SOMBA K'E/YELLOWKNIFE
A 38-year-old Tuktoyaktuk man has been sentenced to house arrest after firing his shotgun during an argument over a bottle of liquor.

Eddie Gruben Lucas was handed a 14-month conditional sentence in Yellowknife territorial court last week after pleading guilty to one count of careless use of a firearm and one count of possession of a weapon for a dangerous purpose, stemming from an incident in the early evening of Oct. 28, 2012. Lucas was at a residence in Tuktoyaktuk when he left and returned with a shotgun. An argument ensued about a bottle of liquor, according to an agreed statement of facts. The shotgun discharged and hit the ceiling. Lucas then left, taking the shotgun with him.

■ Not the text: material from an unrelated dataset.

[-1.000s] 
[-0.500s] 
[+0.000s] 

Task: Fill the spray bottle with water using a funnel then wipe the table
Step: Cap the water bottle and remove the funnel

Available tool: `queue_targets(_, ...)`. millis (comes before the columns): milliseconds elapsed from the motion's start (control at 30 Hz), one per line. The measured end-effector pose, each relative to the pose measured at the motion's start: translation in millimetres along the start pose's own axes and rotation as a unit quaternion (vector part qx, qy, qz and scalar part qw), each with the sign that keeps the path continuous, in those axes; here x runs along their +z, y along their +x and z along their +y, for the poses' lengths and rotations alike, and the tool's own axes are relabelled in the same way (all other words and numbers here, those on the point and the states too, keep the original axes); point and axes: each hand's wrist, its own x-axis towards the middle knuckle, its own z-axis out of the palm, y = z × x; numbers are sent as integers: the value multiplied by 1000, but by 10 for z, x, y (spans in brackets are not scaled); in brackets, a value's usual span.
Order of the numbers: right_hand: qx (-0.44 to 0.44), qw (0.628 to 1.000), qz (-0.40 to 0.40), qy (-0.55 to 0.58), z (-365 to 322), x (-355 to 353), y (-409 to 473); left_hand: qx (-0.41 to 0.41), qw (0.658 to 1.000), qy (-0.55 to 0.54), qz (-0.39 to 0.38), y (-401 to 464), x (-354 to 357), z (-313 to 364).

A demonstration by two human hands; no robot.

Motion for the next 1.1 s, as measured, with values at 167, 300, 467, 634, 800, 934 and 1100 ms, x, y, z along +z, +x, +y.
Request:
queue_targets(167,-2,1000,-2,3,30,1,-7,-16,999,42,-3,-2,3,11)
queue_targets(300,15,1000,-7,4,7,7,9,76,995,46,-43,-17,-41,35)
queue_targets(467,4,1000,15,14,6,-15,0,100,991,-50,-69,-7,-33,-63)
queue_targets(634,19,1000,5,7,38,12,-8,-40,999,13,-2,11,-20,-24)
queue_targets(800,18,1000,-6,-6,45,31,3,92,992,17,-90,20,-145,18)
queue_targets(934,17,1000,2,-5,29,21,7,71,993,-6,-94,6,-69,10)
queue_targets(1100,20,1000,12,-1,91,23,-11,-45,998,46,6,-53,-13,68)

When RCMP attended the scene, they found one spent shotgun shell from a Squires Bingham 12-gauge shotgun on the front doorstep and one on the floor in the house. The father of three was placed in custody after the incident where he remained until last week.

Defence lawyer Nikolaus Homberg said Lucas has traditional skills and shares his bounty of harvest from hunting with members of the community. He said Lucas was working full time and has a job he can go back to as a heavy equipment operator and that his family of a wife and three children is finding it difficult to make ends meet since the incident.

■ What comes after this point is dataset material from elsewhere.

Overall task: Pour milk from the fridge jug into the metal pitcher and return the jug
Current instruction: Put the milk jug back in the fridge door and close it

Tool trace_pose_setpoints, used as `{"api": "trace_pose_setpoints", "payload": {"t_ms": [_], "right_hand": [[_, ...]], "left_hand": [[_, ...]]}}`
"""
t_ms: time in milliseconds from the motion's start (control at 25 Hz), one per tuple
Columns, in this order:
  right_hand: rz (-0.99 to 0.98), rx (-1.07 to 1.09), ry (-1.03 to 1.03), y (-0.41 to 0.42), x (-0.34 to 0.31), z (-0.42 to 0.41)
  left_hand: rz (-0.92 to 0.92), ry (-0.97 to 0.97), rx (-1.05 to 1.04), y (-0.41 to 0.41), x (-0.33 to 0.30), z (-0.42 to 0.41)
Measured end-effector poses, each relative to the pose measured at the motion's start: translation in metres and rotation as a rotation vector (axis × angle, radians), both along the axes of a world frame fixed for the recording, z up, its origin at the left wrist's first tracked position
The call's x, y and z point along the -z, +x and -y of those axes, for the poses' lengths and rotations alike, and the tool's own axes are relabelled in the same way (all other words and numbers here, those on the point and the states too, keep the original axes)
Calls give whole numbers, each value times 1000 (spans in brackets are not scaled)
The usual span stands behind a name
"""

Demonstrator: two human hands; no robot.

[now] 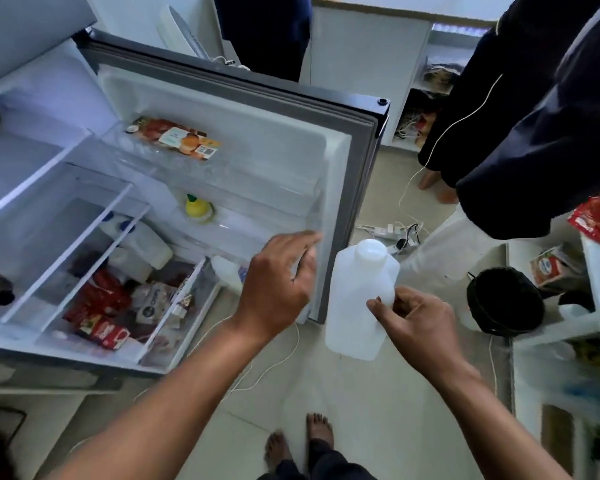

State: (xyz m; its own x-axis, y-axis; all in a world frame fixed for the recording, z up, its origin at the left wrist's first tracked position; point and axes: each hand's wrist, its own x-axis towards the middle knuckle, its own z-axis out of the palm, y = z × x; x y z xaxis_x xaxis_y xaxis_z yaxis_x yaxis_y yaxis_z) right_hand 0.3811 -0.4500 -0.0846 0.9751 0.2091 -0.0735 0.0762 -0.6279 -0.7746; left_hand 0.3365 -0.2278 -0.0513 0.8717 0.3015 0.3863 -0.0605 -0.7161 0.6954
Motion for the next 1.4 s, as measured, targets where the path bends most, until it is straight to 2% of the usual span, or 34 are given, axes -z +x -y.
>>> {"api": "trace_pose_setpoints", "payload": {"t_ms": [160, 240, 320, 360, 480, 640, 840, 960, 1120, 1400], "right_hand": [[-123, -93, -63, -22, 42, -34], [-171, -138, -97, -32, 60, -54], [-177, -182, -107, -38, 82, -77], [-179, -199, -107, -41, 96, -90], [-202, -243, -64, -51, 140, -128], [-154, -305, -48, -54, 208, -159], [-23, -326, -91, -17, 282, -184], [4, -283, -111, 11, 323, -188], [-109, -190, -106, 33, 375, -188], [-216, -85, -171, 68, 411, -188]], "left_hand": [[-589, -541, -251, -69, 108, -13], [-784, -964, -393, -89, 149, -16], [-843, -1421, -492, -95, 173, -20], [-814, -1585, -521, -96, 185, -24], [-617, -1856, -619, -91, 231, -45], [-442, -1925, -628, -69, 290, -85], [-428, -1909, -525, -26, 358, -119], [-479, -1832, -504, 3, 388, -125], [-572, -1736, -504, 32, 427, -119], [-754, -1418, -463, 63, 437, -108]]}}
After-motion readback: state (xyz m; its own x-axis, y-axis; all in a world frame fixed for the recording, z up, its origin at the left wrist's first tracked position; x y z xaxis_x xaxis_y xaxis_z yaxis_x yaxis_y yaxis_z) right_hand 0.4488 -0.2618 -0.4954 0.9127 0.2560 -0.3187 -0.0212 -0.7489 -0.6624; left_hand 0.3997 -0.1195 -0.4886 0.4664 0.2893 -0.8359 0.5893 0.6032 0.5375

He also said Lucas went to residential school where suffered from abuse and since then has lived an alcoholic and violent lifestyle.

"He knows that something much worse could have happened here," said Homberg.

Lucas read from a letter stating he had made the wrong choices. "I wasn't trying to hurt anyone but myself. I want to become a better person for my community and my children," he said.

During her sentencing on Feb. 27, Judge Bernadette Schmaltz said the fact that this incident occurred over a bottle of liquor was "appalling."

"Nobody wants to live in a community where this happens," she said.

She said Lucas has to think of his children and what he's going to tell his son next time they are out hunting together and Lucas cannot carry or use a firearm due to his conditional sentence order.

Schmaltz said Lucas is under house arrest at either his wife's residence or his mother's residence for nine months. He cannot leave the residences except to go to work, counselling or for an emergency and he must abstain from alcohol and drugs. He will be on a curfew for the last five months of his sentence, having to be in either residence from 10 p.m. until 7 a.m. and he cannot possess a firearm. He will then be on probation for two years where he won't be able to keep a firearm in his residence.